The response must consist of the lines below from the one with "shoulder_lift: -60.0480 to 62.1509" through the one with "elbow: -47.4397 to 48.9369", exactly as they appear and with both ends kept.
***** Dataset excerpt
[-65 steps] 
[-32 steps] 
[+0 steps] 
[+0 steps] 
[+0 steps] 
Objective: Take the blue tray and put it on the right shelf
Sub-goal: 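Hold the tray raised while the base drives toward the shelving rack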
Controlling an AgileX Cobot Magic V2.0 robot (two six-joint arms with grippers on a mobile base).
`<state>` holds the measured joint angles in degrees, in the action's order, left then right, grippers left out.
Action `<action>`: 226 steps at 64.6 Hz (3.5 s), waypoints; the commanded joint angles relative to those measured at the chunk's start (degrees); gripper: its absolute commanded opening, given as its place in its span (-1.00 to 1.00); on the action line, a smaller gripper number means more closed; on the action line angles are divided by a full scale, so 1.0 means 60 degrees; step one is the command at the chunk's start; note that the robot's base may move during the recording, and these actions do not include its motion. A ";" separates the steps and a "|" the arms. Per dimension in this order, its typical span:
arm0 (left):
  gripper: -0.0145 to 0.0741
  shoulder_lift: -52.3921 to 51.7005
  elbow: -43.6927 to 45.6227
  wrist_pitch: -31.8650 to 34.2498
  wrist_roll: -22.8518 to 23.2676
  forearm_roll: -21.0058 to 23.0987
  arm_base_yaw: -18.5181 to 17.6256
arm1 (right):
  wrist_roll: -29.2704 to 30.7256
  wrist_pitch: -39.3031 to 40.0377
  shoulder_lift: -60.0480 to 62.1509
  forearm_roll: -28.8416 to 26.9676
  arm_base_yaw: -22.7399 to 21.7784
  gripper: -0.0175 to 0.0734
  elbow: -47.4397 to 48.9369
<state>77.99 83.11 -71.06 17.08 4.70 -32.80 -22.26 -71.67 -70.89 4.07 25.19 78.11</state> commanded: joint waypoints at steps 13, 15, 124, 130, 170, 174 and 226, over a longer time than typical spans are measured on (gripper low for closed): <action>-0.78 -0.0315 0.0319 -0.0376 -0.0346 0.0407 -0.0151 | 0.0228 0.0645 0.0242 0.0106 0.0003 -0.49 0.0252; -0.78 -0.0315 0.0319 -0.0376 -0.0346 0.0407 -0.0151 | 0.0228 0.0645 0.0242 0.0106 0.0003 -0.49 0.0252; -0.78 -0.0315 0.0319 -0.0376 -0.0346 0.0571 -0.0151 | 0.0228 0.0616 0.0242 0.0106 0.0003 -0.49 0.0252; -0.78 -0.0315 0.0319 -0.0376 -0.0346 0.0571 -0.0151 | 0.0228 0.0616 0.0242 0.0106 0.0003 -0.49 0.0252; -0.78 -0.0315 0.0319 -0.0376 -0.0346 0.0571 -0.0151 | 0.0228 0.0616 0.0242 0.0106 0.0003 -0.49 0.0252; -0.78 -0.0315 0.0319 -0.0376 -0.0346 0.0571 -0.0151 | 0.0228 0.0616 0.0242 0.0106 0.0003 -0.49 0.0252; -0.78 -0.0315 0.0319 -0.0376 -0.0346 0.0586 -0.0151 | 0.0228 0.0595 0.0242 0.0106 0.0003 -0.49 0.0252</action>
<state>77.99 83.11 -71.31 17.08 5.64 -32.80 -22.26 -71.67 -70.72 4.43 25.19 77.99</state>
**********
* Exercise response *
  shoulder_lift: -60.0480 to 62.1509
  forearm_roll: -28.8416 to 26.9676
  arm_base_yaw: -22.7399 to 21.7784
  gripper: -0.0175 to 0.0734
  elbow: -47.4397 to 48.9369

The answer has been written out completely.